Backpropagation

(C) 2018-2019 by Damir Cavar

Version: 1.1, November 2019

This is a tutorial related to the L665 course on Machine Learning for NLP focusing on Deep Learning, Spring 2018 at Indiana University.

This material is based on Andrew Trask's tutorial A Neural Network in 11 lines of Python (Part 1) A bare bones neural network implementation to describe the inner workings of backpropagation. See for more details and explanations on his tutorial page. All copyrights are his, except on a few small comments that I added. I also simplified the code and introduced more intuitive variable names, as well as most likely some errors.

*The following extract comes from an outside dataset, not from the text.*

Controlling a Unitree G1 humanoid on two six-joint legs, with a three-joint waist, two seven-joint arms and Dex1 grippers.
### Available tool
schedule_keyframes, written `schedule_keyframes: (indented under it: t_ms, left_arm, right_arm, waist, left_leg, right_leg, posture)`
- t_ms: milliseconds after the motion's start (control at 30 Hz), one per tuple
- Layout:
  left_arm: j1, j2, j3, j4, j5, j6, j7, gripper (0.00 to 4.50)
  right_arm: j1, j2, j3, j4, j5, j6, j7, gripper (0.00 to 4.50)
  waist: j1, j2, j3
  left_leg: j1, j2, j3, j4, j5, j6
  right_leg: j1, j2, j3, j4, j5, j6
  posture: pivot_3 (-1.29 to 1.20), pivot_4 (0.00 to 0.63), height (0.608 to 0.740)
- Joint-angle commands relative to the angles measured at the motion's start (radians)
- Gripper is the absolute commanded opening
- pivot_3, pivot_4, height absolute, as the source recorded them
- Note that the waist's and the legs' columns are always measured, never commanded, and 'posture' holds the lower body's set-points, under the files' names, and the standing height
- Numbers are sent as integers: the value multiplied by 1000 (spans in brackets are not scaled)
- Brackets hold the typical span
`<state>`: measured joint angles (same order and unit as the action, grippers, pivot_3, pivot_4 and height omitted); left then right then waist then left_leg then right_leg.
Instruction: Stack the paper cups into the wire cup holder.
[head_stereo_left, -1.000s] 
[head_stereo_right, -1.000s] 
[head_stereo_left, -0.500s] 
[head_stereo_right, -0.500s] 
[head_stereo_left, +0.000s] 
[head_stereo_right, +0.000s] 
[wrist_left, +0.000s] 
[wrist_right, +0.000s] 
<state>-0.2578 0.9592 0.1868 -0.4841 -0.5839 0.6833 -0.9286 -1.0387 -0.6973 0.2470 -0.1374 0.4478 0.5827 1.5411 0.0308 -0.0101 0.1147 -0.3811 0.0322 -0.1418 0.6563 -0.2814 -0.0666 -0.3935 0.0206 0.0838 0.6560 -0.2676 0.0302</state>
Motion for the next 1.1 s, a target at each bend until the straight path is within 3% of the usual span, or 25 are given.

Another source of information, in fact a good one, is the ML Cheat Sheet. I would recommend to work through both:

Another good article to read and understand is Andrej Karpathy's Yes you should understand backprop.

Introduction

In this example we will use a very simple network to start with. The network will only have one input and one output layer. We want to make the following predictions from the input:

Input Output
0 0 1 0
1 1 1 1
1 0 1 1
0 1 1 0

We will use Numpy to compute the network parameters, weights, activation, and outputs:


In [21]:
import numpy as np

We will use the Sigmoid activation function:


In [22]:
def sigmoid(z):
    """The sigmoid activation function."""
    return 1 / (1 + np.exp(-z))

We could use the ReLU activation function instead:


In [23]:
def relu(z):
    """The ReLU activation function."""
    return max(0, z)

The Sigmoid activation function introduces non-linearity to the computation. It maps the input value to an output value between $0$ and $1$.

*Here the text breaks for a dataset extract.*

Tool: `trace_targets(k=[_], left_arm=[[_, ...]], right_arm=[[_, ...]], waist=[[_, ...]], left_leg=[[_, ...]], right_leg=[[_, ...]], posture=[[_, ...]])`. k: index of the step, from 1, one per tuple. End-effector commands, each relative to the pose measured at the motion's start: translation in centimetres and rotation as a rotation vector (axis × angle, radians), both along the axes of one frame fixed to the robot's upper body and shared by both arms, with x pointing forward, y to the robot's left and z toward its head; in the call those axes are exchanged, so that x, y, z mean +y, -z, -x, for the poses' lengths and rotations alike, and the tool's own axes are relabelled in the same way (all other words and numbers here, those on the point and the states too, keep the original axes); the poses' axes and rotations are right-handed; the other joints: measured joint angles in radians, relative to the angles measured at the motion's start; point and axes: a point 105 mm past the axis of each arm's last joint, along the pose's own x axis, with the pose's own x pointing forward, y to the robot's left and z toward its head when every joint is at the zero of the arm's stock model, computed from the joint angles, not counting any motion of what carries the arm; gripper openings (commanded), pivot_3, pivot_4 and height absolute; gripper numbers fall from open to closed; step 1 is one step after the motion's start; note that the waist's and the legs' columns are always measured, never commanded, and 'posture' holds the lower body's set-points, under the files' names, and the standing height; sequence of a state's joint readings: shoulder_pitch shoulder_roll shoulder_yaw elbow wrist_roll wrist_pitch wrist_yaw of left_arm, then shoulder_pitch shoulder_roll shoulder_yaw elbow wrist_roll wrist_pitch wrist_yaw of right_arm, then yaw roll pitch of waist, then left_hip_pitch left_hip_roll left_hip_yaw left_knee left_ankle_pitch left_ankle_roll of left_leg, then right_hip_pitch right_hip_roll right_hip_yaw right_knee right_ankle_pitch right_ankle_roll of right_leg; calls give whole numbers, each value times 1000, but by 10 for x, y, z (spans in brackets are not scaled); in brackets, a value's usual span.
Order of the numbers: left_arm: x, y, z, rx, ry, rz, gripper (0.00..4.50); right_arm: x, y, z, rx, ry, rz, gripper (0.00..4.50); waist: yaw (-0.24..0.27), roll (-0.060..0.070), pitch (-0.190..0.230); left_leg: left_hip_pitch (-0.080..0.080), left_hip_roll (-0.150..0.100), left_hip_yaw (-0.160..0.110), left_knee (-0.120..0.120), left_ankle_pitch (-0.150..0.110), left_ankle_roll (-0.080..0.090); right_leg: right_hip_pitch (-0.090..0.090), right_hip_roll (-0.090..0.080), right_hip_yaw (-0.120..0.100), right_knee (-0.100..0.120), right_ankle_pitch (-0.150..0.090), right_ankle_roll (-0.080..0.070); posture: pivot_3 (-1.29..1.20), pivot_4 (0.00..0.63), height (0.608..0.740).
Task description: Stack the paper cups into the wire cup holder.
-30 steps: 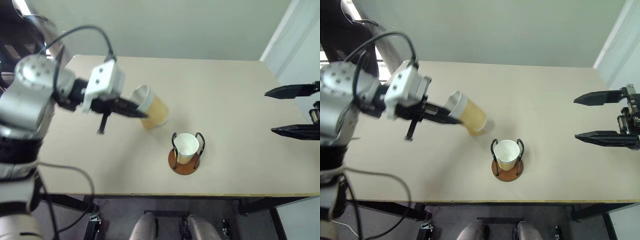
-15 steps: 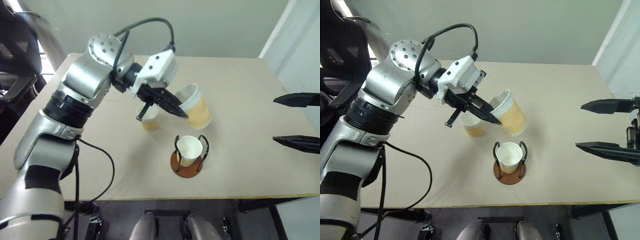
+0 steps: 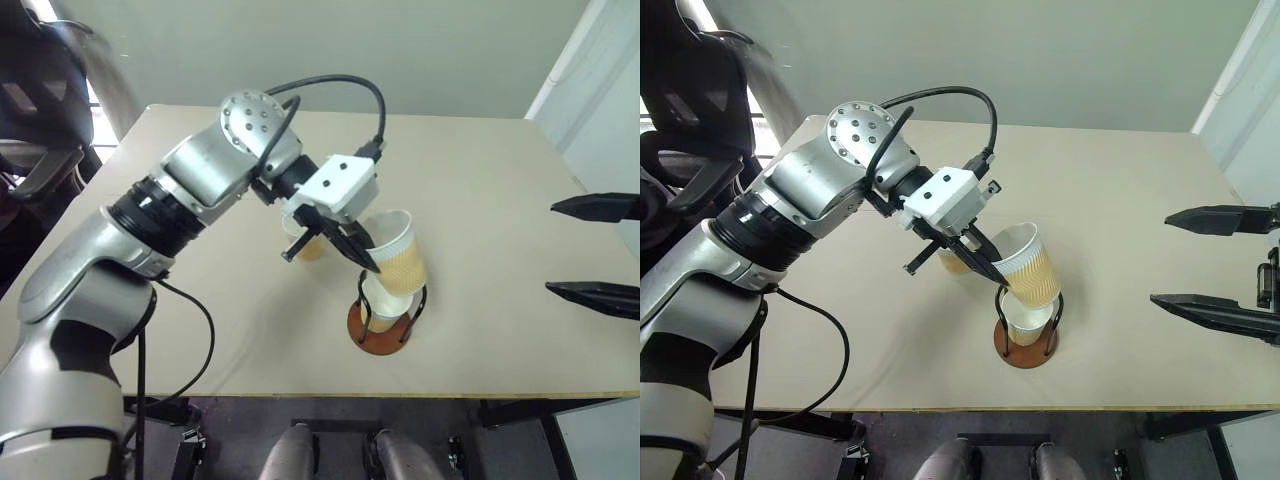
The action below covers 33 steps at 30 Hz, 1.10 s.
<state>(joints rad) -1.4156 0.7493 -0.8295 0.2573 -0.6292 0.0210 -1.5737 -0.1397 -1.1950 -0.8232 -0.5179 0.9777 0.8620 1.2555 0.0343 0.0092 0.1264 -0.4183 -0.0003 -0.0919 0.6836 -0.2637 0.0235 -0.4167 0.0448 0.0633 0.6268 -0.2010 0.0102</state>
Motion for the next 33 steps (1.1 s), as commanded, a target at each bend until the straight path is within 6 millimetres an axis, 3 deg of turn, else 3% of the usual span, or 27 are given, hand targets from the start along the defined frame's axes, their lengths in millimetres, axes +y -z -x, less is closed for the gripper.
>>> trace_targets(k=[1, 33], left_arm=[[-1, -5, 2, -47, 62, -27, 39], [-2, 15, -9, -121, 158, -164, 39]], right_arm=[[1, -8, 6, -53, 20, 2, 4500], [5, 3, 23, -60, 129, -28, 4500]], waist=[[0, 0, 0], [0, 1, 0]], left_leg=[[0, 0, 0, 0, 0, 0], [-1, -1, 1, 1, 0, 0]], right_leg=[[0, 0, 0, 0, 0, 0], [0, 0, 1, 0, -1, 3]], posture=[[0, 150, 740], [0, 150, 740]])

The derivative of the sigmoid function is maximal at $x=0$ and minimal for lower or higher values of $x$:

The sigmoid_prime function returns the derivative of the sigmoid for any given $z$. The derivative of the sigmoid is $z * (1 - z)$. This is basically the slope of the sigmoid function at any given point:


In [24]:
def sigmoid_prime(z):
    """The derivative of sigmoid for z."""
    return z * (1 - z)

We define the inputs as rows in X. There are three input nodes (three columns per vector in $X$. Each row is one trainig example:


In [25]:
X = np.array([ [ 0, 0, 1 ],
               [ 0, 1, 1 ],
               [ 1, 0, 1 ],
               [ 1, 1, 1 ] ])
print(X)


[[0 0 1]
 [0 1 1]
 [1 0 1]
 [1 1 1]]

The outputs are stored in y, where each row represents the output for the corresponding input vector (row) in X. The vector is initiated as a single row vector and with four columns and transposed (using the $.T$ method) into a column vector with four rows:


In [26]:
y = np.array([[0,0,1,1]]).T
print(y)


[[0]
 [0]
 [1]
 [1]]

To make the outputs deterministic, we seed the random number generator with a constant. This will guarantee that every time you run the code, you will get the same random distribution:


In [27]:
np.random.seed(1)

We create a weight matrix ($Wo$) with randomly initialized weights:


In [28]:
n_inputs = 3
n_outputs = 1
#Wo = 2 * np.random.random( (n_inputs, n_outputs) ) - 1
Wo = np.random.random( (n_inputs, n_outputs) ) * np.sqrt(2.0/n_inputs)
print(Wo)


[[3.40497041e-01]
 [5.88142486e-01]
 [9.33866473e-05]]

The reason for the output weight matrix ($Wo$) to have 3 rows and 1 column is that it represents the weights of the connections from the three input neurons to the single output neuron. The initialization of the weight matrix is random with a mean of $0$ and a variance of $1$. There is a good reason for chosing a mean of zero in the weight initialization. See for details the section on Weight Initialization in the Stanford course CS231n on Convolutional Neural Networks for Visual Recognition.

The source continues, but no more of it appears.